#### Given data
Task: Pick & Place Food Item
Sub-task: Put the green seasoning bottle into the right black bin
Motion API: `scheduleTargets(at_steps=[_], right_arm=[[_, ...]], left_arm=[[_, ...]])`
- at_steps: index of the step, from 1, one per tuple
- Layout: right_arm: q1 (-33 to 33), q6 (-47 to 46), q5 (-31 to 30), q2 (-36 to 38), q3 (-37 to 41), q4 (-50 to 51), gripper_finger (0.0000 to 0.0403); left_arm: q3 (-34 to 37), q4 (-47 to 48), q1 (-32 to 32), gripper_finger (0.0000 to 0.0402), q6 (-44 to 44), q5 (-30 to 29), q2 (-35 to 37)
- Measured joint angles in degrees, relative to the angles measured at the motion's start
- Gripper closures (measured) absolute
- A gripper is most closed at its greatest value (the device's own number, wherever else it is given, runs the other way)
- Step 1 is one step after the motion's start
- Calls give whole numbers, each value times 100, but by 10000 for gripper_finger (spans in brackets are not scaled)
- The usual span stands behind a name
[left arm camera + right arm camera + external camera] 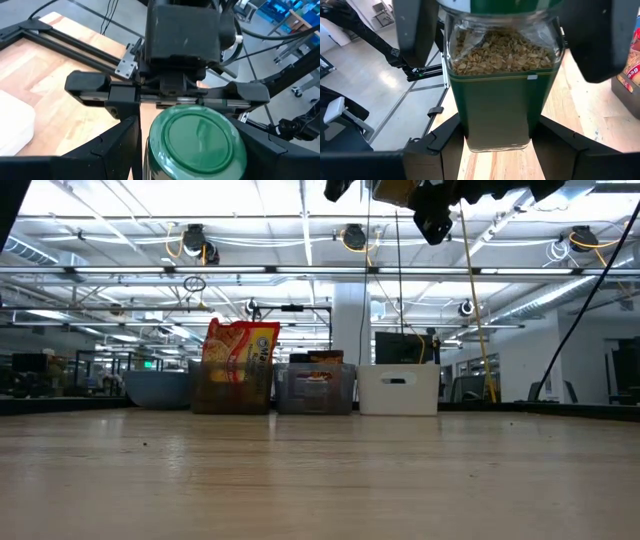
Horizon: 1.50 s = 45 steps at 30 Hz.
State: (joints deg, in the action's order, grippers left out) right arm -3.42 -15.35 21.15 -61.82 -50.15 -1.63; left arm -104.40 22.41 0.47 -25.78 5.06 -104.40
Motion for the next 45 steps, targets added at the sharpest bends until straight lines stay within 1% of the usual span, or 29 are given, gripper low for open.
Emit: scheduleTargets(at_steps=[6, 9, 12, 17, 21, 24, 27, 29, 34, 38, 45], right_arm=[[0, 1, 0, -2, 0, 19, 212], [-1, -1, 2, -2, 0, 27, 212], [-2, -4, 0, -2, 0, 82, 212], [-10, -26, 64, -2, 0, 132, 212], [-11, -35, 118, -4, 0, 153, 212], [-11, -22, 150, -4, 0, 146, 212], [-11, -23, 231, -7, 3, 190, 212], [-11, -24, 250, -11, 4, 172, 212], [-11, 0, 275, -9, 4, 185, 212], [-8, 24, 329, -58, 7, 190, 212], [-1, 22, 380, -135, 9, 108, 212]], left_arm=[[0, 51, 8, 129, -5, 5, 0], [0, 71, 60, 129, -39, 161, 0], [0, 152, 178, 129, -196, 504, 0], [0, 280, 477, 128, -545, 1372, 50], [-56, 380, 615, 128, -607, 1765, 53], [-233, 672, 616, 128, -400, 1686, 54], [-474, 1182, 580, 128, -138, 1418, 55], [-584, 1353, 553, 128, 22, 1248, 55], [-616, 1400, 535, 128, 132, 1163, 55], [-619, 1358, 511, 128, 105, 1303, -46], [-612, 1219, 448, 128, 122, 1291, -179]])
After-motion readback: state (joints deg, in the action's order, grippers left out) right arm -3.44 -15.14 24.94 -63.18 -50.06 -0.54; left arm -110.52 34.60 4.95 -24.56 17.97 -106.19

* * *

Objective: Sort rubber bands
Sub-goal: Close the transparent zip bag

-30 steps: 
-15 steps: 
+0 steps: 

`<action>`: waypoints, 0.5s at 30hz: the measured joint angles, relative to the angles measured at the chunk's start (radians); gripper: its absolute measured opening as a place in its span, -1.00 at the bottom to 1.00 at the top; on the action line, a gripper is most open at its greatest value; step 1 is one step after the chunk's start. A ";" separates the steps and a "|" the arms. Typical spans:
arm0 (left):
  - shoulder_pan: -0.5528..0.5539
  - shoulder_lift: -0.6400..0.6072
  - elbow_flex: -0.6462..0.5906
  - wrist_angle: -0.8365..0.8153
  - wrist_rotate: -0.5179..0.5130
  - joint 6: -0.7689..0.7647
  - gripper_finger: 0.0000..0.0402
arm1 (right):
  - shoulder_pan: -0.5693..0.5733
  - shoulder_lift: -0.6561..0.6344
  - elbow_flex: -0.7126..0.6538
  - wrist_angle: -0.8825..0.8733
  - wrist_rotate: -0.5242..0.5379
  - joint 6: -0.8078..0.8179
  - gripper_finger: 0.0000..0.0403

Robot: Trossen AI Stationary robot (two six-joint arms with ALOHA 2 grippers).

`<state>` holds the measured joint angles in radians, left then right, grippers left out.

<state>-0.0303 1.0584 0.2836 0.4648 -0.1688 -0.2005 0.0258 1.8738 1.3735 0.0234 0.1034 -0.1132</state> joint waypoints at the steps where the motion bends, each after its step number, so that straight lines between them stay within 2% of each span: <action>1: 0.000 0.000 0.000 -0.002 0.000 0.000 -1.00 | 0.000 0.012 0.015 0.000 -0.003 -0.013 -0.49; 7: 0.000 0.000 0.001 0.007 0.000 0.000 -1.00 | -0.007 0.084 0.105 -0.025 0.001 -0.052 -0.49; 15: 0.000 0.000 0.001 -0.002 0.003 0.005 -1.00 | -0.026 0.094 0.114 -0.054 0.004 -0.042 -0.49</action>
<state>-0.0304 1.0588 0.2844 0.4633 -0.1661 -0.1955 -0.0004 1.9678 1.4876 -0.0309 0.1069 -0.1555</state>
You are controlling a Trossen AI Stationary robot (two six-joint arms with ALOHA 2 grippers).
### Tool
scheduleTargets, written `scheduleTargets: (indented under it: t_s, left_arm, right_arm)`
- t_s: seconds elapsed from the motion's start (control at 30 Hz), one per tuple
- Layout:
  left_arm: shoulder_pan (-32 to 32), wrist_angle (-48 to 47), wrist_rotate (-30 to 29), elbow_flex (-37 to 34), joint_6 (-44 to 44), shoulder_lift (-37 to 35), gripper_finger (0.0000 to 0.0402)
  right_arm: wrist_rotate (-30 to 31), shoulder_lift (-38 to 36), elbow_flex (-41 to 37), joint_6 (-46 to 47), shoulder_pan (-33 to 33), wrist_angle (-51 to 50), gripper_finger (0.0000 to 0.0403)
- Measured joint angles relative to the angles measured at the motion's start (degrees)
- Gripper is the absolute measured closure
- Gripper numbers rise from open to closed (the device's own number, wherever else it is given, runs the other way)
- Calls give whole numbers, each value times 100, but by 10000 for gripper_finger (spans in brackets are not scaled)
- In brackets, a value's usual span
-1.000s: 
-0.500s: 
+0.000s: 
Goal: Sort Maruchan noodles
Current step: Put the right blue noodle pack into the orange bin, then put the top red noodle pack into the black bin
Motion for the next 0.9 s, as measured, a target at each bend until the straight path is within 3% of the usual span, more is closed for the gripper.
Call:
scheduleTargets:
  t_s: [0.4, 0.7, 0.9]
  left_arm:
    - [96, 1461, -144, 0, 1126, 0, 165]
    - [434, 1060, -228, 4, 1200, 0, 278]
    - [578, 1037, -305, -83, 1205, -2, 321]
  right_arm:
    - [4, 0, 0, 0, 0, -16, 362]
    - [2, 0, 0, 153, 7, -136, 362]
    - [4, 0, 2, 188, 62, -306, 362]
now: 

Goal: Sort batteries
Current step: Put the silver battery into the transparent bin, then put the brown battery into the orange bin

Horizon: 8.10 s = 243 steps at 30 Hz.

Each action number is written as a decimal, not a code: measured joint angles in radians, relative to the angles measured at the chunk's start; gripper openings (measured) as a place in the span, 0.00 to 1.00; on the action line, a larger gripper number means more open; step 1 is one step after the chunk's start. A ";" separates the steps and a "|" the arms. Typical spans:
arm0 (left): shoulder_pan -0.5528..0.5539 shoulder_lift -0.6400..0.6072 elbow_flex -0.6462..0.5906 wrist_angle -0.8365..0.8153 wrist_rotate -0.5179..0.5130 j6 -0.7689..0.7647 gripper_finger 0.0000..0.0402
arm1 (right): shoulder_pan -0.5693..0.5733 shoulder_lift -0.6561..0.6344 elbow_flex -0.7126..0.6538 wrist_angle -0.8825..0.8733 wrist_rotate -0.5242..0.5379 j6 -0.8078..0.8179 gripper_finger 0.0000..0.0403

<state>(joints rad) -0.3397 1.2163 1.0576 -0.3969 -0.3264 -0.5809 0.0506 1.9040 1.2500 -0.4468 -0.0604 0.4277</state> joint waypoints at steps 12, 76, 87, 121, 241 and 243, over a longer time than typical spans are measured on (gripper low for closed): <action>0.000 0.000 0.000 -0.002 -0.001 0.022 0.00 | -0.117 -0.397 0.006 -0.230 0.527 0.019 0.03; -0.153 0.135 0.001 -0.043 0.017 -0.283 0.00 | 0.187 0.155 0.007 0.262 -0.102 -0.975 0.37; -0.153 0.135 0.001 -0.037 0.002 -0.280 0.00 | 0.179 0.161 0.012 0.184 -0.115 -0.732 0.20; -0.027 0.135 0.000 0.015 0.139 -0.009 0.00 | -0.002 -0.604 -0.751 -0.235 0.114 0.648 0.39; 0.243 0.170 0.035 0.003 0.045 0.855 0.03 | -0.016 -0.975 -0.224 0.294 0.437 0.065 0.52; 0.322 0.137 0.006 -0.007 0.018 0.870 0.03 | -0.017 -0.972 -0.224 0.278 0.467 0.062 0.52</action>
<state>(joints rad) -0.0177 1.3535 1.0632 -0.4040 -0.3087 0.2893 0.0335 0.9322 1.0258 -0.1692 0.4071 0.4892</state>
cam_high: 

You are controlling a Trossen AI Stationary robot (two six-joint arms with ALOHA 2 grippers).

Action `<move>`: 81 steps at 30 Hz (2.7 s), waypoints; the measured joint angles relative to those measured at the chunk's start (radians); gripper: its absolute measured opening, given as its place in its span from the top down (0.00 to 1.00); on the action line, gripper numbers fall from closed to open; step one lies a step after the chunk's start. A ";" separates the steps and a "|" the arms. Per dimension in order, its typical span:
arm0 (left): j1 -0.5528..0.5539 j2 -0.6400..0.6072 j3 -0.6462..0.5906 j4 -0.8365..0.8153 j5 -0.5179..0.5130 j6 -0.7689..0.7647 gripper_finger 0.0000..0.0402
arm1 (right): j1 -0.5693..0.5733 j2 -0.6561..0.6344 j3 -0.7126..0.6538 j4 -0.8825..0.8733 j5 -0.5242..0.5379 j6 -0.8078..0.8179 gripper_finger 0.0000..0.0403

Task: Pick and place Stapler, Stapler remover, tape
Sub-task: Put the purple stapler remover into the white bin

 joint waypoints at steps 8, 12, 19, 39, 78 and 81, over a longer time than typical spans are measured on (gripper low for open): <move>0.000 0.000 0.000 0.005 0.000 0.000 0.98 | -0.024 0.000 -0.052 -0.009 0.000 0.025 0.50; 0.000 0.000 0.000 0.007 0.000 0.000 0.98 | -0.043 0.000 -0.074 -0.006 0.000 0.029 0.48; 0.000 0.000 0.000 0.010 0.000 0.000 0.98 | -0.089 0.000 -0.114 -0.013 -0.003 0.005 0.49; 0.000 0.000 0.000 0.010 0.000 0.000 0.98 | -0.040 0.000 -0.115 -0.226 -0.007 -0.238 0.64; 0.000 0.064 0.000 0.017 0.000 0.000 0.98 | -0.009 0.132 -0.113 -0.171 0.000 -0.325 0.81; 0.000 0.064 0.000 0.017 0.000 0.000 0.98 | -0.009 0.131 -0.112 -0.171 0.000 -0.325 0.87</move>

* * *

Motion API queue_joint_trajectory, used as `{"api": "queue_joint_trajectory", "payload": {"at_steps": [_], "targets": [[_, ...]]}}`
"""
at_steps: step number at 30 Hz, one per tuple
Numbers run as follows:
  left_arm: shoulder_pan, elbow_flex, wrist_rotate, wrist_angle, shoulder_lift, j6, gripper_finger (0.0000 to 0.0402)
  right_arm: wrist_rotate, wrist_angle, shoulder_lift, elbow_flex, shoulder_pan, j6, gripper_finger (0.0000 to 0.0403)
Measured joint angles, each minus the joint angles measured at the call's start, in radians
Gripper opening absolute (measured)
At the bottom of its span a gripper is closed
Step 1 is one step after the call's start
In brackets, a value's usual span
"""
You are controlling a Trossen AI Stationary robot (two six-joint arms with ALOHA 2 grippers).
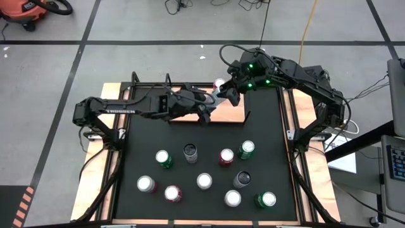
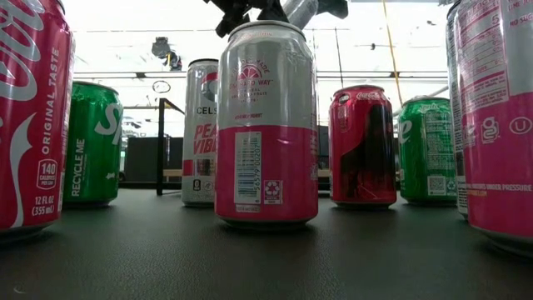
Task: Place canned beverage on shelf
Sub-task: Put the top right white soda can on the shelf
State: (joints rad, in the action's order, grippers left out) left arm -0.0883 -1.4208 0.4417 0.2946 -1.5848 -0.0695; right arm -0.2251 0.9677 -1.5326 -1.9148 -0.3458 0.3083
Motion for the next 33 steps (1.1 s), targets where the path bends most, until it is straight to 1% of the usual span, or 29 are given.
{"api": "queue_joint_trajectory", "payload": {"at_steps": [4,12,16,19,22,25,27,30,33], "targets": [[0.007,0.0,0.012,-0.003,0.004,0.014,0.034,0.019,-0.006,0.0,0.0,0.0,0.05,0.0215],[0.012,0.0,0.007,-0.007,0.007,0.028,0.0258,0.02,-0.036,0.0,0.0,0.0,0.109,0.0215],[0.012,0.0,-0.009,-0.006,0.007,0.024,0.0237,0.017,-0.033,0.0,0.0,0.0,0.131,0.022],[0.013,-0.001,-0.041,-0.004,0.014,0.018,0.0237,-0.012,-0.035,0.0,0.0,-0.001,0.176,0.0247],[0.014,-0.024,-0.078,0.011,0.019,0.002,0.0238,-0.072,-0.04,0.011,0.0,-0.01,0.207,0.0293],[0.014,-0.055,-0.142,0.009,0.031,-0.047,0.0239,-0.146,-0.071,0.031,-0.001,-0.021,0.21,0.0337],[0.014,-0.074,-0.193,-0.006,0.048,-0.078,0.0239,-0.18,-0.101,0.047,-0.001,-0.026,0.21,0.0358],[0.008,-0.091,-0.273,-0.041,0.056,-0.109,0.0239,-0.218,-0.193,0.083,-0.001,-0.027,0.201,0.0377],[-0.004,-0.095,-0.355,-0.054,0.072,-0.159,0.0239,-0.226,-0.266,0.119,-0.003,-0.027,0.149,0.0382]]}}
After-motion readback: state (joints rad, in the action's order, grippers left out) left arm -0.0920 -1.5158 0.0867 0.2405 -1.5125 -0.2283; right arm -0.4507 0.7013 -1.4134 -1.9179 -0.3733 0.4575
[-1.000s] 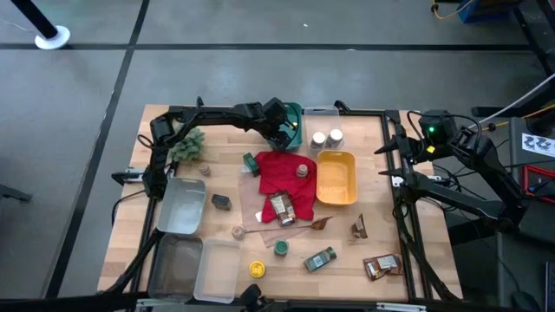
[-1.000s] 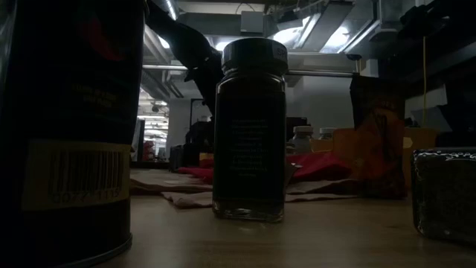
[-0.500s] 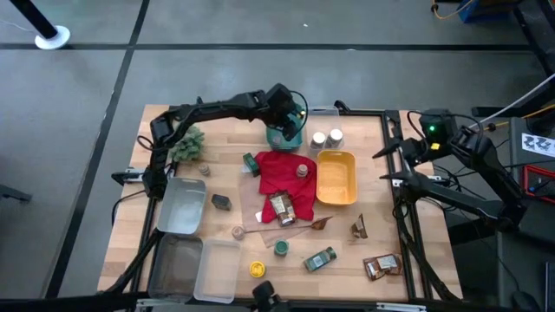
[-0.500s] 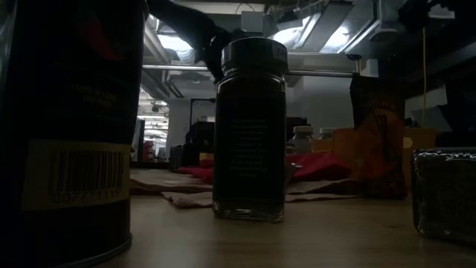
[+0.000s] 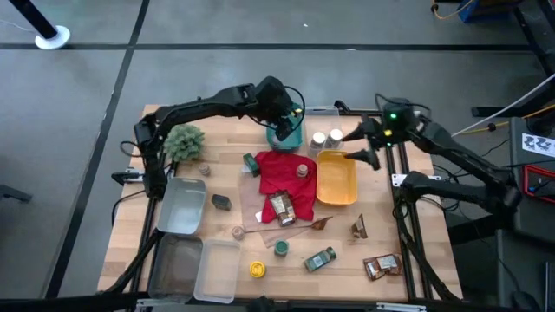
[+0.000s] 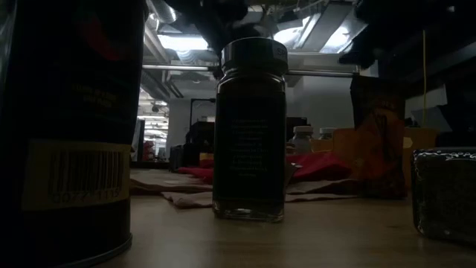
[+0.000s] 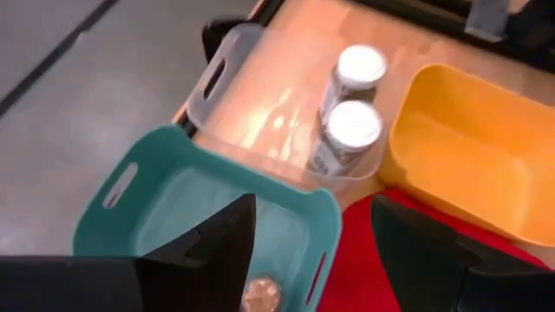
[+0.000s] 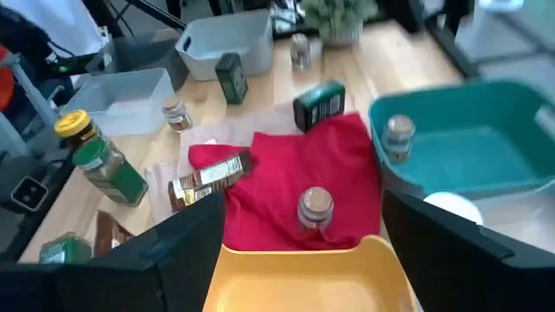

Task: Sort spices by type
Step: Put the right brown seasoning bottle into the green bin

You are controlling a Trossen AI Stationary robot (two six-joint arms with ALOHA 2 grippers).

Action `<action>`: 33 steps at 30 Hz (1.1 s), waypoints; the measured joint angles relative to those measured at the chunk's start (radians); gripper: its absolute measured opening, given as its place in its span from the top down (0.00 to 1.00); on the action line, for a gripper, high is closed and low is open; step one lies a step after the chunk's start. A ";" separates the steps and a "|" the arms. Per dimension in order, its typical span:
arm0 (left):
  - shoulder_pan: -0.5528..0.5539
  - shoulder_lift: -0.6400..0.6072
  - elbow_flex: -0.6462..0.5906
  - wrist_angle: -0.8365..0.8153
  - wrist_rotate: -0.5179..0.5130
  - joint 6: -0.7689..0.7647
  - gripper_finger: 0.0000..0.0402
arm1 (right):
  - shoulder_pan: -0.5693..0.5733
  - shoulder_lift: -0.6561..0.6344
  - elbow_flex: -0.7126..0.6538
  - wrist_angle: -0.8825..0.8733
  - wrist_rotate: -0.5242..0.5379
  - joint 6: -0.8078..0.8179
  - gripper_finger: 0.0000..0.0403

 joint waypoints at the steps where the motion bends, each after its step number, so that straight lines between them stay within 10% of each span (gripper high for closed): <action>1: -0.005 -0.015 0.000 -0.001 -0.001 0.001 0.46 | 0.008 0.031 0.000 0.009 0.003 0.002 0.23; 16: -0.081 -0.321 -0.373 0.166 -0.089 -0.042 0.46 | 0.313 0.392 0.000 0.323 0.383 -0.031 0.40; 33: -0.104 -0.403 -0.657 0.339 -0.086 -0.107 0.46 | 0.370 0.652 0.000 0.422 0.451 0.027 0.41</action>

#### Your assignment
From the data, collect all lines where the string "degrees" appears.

#### Solved problem
- Measured joint angles in degrees, relative to the angles measured at the motion's start
- Measured joint angles relative to the angles measured at the motion's start (degrees)

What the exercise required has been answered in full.